BEGIN
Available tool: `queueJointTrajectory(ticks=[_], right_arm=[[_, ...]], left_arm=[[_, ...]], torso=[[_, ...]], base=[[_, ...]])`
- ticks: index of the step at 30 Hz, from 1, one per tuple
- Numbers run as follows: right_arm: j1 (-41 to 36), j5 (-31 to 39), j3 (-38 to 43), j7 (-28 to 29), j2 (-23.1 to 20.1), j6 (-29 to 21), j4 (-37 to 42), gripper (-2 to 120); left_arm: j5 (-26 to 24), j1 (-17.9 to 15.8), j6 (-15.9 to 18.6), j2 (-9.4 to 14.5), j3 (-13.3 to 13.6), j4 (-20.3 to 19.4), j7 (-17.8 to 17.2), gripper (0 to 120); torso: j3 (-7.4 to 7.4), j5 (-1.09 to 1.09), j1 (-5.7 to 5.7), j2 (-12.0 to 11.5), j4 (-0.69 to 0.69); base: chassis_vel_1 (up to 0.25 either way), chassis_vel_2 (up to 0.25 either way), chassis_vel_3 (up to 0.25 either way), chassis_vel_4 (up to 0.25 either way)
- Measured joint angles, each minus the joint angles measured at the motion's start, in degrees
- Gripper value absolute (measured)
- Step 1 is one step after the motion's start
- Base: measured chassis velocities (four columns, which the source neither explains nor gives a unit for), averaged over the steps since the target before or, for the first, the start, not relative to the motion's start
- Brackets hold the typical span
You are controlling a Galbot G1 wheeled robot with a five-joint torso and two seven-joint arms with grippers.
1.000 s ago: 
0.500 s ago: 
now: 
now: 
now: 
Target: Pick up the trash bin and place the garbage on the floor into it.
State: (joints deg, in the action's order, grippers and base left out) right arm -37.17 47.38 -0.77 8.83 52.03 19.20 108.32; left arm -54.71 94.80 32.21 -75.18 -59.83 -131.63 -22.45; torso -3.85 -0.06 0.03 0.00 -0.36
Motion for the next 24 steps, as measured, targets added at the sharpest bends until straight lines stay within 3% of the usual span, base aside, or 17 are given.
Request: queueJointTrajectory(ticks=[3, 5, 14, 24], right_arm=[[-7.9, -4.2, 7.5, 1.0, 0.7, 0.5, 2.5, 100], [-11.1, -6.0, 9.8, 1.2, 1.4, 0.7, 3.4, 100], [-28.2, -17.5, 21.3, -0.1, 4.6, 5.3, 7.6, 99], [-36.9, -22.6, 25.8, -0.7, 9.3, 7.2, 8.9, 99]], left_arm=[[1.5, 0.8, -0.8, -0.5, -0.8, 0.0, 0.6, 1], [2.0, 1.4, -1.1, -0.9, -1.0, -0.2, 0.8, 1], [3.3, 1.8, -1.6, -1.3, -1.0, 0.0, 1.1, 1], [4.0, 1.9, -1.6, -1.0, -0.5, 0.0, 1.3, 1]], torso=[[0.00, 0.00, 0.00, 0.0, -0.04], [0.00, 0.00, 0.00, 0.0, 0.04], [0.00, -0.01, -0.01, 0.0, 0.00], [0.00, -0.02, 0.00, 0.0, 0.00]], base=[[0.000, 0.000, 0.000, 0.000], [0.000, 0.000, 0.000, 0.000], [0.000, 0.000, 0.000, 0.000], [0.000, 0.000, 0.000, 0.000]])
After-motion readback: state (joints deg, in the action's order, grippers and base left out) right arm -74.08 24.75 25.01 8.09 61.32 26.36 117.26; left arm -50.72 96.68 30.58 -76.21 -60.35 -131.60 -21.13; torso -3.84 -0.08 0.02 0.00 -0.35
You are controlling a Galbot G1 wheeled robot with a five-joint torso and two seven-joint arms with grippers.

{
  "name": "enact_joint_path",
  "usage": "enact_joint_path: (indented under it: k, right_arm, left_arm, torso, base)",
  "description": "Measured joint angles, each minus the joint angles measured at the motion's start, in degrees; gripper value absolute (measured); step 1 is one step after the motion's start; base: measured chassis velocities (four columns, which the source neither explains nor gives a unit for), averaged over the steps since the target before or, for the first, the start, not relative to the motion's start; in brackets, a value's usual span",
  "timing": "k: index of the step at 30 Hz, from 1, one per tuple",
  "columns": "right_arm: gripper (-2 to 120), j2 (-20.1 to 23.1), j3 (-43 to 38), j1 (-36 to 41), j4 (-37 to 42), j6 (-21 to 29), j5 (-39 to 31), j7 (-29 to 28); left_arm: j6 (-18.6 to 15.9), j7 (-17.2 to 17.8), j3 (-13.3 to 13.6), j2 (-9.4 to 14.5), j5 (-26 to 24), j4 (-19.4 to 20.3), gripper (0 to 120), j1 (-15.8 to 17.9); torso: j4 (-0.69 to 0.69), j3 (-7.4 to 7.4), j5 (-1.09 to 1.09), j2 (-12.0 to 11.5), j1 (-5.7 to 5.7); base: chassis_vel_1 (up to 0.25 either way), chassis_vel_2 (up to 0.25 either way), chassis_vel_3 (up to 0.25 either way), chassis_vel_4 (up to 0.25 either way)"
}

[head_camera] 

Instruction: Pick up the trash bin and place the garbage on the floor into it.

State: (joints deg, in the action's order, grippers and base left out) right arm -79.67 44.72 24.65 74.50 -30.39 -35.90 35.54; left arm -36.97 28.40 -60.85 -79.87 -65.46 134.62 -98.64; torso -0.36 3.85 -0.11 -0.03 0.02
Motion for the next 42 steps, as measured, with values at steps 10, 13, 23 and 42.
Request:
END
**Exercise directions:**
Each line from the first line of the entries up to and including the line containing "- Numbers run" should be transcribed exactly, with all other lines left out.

**Finished exercise:**
Available tool: `queueJointTrajectory(ticks=[_], right_arm=[[_, ...]], left_arm=[[_, ...]], torso=[[_, ...]], base=[[_, ...]])`
- ticks: index of the step at 30 Hz, from 1, one per tuple
- Numbers run as follows: right_arm: j1 (-41 to 36), j5 (-31 to 39), j3 (-38 to 43), j7 (-28 to 29), j2 (-23.1 to 20.1), j6 (-29 to 21), j4 (-37 to 42), gripper (-2 to 120); left_arm: j5 (-26 to 24), j1 (-17.9 to 15.8), j6 (-15.9 to 18.6), j2 (-9.4 to 14.5), j3 (-13.3 to 13.6), j4 (-20.3 to 19.4), j7 (-17.8 to 17.2), gripper (0 to 120); torso: j3 (-7.4 to 7.4), j5 (-1.09 to 1.09), j1 (-5.7 to 5.7), j2 (-12.0 to 11.5), j4 (-0.69 to 0.69); base: chassis_vel_1 (up to 0.25 either way), chassis_vel_2 (up to 0.25 either way), chassis_vel_3 (up to 0.25 either way), chassis_vel_4 (up to 0.25 either way)

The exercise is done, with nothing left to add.